Gli anni passano. I proprietari cambiano. La società Garrot Chaillac diventa proprietaria del fondo servente (la proprietà che sopporta la servitù), mentre i consorti Y... acquistano il fondo dominante (la proprietà che beneficia della servitù). Senza un accordo formale, l'assietta (il tracciato concreto) della servitù Sud viene progressivamente spostata. I nuovi proprietari utilizzano questo sentiero modificato per decenni, dimenticando quasi l'ubicazione originale prevista dal contratto.
Nel 2009, scoppia il conflitto. La società Garrot Chaillac cita in giudizio i consorti Y... dinanzi al tribunale, sostenendo che la servitù Sud si è estinta (scomparsa) per non uso per trent'anni. In altre parole, poiché i beneficiari non hanno utilizzato il passaggio come previsto dal contratto per oltre trent'anni, avrebbero perso il loro diritto. La corte d'appello di Nîmes, adita in primo grado, respinge questa argomentazione. Ritiene che la servitù non si sia estinta perché è sempre stata praticata, anche su un tracciato diverso. La società ricorre allora in cassazione.
Il ragionamento della giurisdizione — analizzato
La Corte di cassazione, massima giurisdizione giudiziaria francese, decide questa lite basandosi sugli articoli 706 e 691 del Codice civile. Ma cosa dicono questi testi? L'articolo 691 definisce le servitù discontinue (quelle che richiedono un atto umano per essere esercitate, come un passaggio), mentre l'articolo 706 precisa le condizioni della loro estinzione (scomparsa).
Il ragionamento dei magistrati è rigoroso. Innanzitutto, ricordano un principio fondamentale: una servitù convenzionale (stabilita per contratto) non può essere modificata unilateralmente. Il proprietario del fondo dominante (colui che beneficia del passaggio) non può, con la sua sola volontà, spostare l'assietta della servitù. In parole povere, se il vostro contratto prevede un passaggio di 2 metri di larghezza lungo il muro est, non potete decidere di spostarlo in mezzo al giardino.

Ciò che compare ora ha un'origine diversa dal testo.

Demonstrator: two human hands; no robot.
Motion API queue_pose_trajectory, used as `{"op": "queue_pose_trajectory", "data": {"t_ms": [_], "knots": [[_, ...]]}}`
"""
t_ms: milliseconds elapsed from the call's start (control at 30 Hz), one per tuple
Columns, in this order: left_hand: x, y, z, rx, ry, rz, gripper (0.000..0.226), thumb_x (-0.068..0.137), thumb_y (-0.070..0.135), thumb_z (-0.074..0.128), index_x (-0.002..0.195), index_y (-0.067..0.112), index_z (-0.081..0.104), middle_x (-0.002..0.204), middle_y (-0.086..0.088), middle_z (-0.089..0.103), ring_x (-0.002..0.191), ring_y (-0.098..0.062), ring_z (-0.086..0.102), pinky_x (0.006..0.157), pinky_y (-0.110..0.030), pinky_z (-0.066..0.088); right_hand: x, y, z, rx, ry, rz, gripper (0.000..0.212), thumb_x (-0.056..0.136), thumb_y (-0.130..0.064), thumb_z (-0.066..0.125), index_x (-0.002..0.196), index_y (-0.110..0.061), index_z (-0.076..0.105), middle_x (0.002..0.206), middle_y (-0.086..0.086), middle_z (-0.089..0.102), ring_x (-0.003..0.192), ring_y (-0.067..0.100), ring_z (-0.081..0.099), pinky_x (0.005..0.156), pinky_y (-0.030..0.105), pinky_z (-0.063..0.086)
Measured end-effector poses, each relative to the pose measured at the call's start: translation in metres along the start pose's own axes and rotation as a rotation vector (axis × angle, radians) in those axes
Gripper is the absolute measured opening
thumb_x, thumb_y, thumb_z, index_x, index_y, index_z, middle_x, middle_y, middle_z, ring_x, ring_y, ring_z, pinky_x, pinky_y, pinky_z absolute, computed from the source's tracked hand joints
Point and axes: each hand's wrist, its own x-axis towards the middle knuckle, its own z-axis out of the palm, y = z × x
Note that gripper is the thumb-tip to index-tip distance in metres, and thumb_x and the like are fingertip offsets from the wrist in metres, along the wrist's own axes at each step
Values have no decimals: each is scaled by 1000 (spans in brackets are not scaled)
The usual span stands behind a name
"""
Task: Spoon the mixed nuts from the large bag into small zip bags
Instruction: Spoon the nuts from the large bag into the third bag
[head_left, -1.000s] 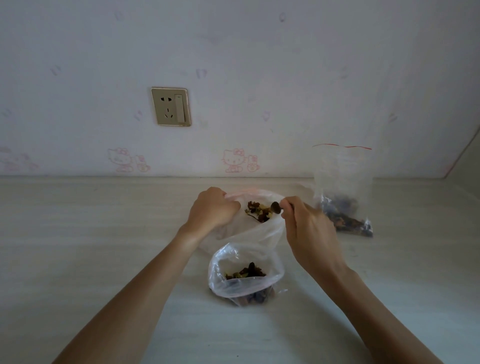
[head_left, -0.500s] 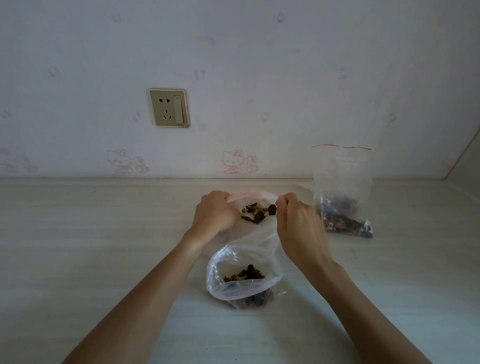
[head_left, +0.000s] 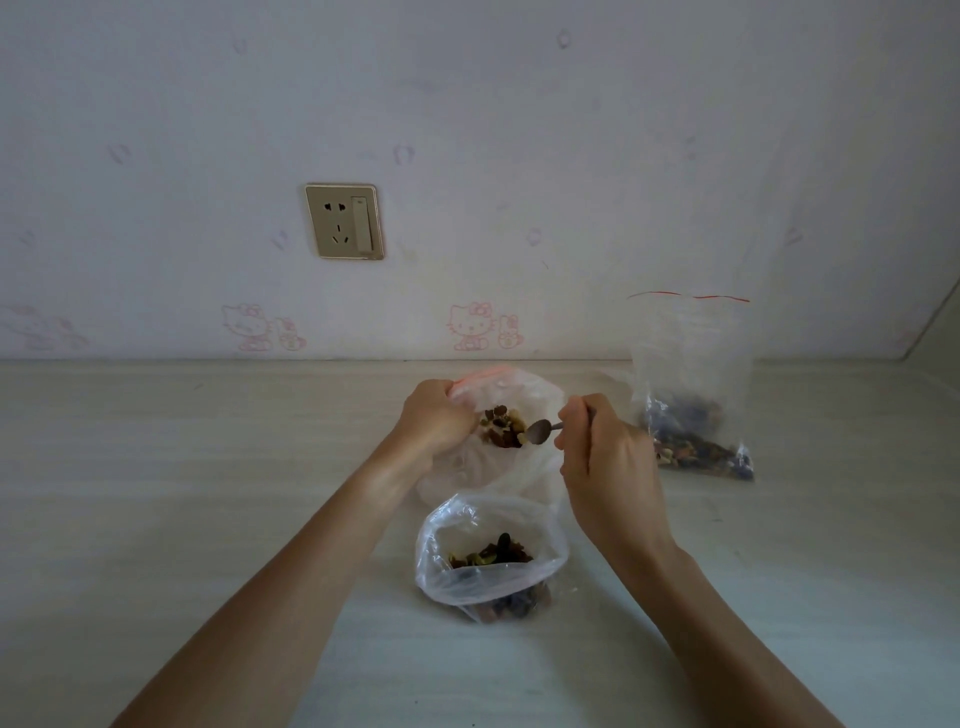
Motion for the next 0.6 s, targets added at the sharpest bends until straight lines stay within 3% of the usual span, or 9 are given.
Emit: {"op": "queue_pose_trajectory", "data": {"t_ms": [100, 200, 300, 400, 500, 600], "knots": [[2, -2, 1, 13, 9, 11, 17, 85, -1, 68, 86, 16, 69, 85, -1, 71, 76, -16, 67, 56, -24, 52, 0, 5, 3, -73, -7, -6, 40, 108, -31, 29, 91, -9, 58, 68, 5, 67, 53, 22, 62, 50, 47, 53], [2, -3, 1, 1, 8, 6, 20, 83, 2, 77, 93, 18, 71, 92, 1, 74, 84, -16, 70, 61, -26, 57, 1, 8, 6, -82, -4, 33, 38, 109, -27, 31, 90, -9, 58, 65, 4, 64, 50, 22, 59, 49, 48, 53], [2, -4, 0, -44, -7, -30, 27, 80, 4, 80, 102, 17, 73, 97, -1, 76, 89, -19, 73, 74, -34, 64, 2, 12, 11, 93, -7, 204, 34, 110, -25, 34, 94, -12, 61, 73, 1, 69, 53, 18, 65, 54, 46, 57], [1, -5, -2, -92, -58, -121, 25, 77, 7, 81, 101, 12, 73, 93, -9, 78, 80, -21, 75, 64, -29, 60, 2, 17, 13, 289, 14, 372, 31, 111, -26, 38, 94, -19, 64, 80, -3, 73, 52, 16, 68, 49, 37, 56], [1, -5, -3, -127, -66, -166, 18, 80, 11, 80, 96, 6, 75, 89, -13, 80, 78, -25, 77, 68, -33, 61, 3, 21, 15, 443, 37, 493, 32, 111, -23, 39, 96, -16, 66, 82, 1, 75, 52, 20, 69, 42, 28, 50], [0, -6, -3, -145, -79, -156, 24, 80, 10, 82, 103, 8, 75, 91, -11, 79, 80, -23, 78, 66, -31, 61, 3, 23, 18, 467, 50, 499, 32, 112, -25, 38, 101, -13, 66, 81, 3, 75, 62, 18, 73, 50, 27, 53]]}}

Successivamente, la Corte esamina l'argomento del non uso. La società Garrot Chaillac sosteneva che, poiché i consorti Y... non avevano utilizzato il passaggio originale per trent'anni, la servitù si era estinta. Ma attenzione: la Corte distingue accuratamente. Il non uso può effettivamente estinguere alcune servitù, ma solo quando sono stabilite per prescrizione (acquisto mediante uso prolungato) o per destinazione del padre di famiglia (situazione in cui due proprietà appartenute allo stesso proprietario vengono separate). Per le servitù convenzionali come in questo caso, il non uso del tracciato contrattuale non basta a farle scomparire.

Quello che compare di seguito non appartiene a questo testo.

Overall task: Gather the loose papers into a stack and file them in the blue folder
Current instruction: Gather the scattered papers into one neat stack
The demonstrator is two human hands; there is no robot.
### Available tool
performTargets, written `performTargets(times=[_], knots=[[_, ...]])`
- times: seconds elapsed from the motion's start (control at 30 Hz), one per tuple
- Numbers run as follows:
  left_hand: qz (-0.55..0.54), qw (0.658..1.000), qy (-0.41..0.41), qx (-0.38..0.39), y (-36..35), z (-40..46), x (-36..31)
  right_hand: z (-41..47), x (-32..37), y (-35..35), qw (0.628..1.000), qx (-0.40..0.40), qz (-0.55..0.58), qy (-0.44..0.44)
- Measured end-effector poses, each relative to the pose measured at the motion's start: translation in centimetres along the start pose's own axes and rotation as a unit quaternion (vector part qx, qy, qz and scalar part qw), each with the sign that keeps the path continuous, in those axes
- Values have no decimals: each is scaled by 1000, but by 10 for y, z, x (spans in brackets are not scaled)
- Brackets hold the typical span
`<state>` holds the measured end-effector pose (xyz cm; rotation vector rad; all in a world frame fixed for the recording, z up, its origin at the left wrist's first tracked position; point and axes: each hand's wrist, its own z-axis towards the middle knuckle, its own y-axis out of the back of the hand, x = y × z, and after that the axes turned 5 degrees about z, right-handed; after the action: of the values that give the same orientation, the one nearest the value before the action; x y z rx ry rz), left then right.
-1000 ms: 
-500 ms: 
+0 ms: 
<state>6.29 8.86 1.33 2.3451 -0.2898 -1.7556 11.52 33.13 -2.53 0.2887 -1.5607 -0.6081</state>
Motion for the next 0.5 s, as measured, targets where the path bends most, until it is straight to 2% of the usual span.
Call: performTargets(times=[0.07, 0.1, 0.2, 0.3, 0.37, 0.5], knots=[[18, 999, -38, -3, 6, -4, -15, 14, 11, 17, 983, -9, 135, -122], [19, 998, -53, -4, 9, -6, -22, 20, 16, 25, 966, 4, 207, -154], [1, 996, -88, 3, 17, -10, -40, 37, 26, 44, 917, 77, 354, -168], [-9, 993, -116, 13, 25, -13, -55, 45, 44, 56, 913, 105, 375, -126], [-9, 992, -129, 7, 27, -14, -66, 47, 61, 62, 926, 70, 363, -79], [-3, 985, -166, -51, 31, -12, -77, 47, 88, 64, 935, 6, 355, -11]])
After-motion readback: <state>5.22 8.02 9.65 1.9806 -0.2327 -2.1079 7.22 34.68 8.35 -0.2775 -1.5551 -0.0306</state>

La Corte cassa quindi la sentenza della corte d'appello, ritenendo che abbia violato gli articoli 706 e 691. Il messaggio è chiaro: non si può acquisire mediante l'uso un'assietta diversa da quella concordata contrattualmente. Se utilizzate un sentiero diverso per trent'anni, ciò non vi dà diritto a quel nuovo sentiero, ma non vi fa nemmeno perdere il diritto al sentiero originale. Nella mia pratica, ho incontrato casi in cui i proprietari pensavano di aver « acquisito » un nuovo passaggio mediante l'uso prolungato, ma la giurisprudenza è costante su questo punto.